Portugal atrativo para investir
Com o retomar da atividade económica, os responsáveis ouvidos pelo JE confiam que o país continua a ser visto lá fora como atrativo para investir. No entanto, deixam alguns alertas. “Portugal tem um sério desafio neste domínio. Existe uma perceção negativa sobre a falta de estabilidade legislativa e fiscal, justiça lenta e excesso de burocracia, significando isto, morosidade, aumento dos riscos do investimento e, ainda, incerteza jurídica”, realça José Cardoso Botelho, frisando que o imobiliário e o turismo serão “bons investimentos de “refúgio”.
Miguel Poisson considera que é preciso não destruir “os avanços feitos nos atuais benefícios fiscais que atraem investimento estrangeiro. Se há preocupações de branqueamento de capitais ou outros, então deverão ser implementadas mais medidas de fiscalização e não matar a galinha dos ovos de outro que têm atraído muito investimento para Portugal”.
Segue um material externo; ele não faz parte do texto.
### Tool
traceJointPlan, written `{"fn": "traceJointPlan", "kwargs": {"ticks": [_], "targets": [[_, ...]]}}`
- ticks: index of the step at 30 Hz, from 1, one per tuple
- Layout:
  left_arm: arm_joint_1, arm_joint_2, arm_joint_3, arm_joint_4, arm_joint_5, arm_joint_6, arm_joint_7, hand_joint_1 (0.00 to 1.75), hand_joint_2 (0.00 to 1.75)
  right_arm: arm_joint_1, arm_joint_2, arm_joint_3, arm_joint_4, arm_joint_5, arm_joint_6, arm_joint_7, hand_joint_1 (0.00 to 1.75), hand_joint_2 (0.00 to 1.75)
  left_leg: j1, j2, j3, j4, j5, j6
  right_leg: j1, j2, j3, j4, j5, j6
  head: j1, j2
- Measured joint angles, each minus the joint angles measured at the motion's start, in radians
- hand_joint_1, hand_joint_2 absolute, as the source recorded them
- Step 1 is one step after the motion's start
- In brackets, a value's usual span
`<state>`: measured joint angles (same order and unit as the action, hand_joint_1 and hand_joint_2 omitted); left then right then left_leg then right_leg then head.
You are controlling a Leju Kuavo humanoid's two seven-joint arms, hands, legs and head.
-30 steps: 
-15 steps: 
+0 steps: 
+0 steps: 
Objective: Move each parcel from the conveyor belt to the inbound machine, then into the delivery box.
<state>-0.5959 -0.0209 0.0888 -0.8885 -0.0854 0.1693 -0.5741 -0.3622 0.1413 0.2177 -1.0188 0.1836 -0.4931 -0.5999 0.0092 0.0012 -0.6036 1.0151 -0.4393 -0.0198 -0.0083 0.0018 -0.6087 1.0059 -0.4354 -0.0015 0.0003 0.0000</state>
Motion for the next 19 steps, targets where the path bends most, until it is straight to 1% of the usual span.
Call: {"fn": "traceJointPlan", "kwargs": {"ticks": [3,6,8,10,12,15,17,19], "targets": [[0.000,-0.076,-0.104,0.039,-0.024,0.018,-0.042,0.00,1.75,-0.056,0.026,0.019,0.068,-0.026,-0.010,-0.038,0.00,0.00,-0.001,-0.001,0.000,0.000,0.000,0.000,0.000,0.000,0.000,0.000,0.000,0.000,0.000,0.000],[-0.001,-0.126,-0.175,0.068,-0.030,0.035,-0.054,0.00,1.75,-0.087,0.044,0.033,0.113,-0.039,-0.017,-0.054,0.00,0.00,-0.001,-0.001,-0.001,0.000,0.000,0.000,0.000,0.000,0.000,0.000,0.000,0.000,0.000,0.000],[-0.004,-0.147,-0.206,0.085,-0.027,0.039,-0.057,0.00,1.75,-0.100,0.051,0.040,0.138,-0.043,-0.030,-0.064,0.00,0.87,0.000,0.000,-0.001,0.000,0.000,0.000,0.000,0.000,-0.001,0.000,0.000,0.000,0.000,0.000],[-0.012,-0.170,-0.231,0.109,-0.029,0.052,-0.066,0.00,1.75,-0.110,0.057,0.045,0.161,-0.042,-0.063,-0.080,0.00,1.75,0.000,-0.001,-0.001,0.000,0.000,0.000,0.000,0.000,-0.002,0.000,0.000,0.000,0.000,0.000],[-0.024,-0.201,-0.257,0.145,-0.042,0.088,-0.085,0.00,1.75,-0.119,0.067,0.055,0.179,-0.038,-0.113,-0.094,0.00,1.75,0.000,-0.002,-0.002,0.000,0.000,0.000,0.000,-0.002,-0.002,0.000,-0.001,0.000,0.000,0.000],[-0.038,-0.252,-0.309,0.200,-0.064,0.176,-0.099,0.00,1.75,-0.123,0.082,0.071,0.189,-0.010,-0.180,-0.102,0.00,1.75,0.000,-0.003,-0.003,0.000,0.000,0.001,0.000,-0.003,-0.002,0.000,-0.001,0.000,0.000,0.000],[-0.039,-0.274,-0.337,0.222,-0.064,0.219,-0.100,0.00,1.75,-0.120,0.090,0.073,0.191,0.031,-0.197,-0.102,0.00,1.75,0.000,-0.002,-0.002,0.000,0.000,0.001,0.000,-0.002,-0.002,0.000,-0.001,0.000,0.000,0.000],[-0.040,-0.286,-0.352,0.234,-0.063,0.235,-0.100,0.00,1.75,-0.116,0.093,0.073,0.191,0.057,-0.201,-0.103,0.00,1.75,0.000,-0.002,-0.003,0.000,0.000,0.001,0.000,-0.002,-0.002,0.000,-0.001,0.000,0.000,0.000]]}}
Também Paulo Sarmento chama a atenção do Estado para deixar de estar “constantemente a penalizar o setor com mudanças legislativas e fiscais nada conducentes ao investimento. Temos todas as condições para manter a nossa atratividade como destino de investimento e um mercado cada vez mais rico em participantes, diverso, equilibrado, transparente e líquido”.
Por sua vez, Ricardo Sousa, destaca as regiões do Algarve, Madeira, Açores, Alentejo, Douro, como aquelas que podem tirar maior partido da recuperação do sector do turismo, consolidando “a notoriedade e os níveis de procura já atingidos, nos últimos anos”.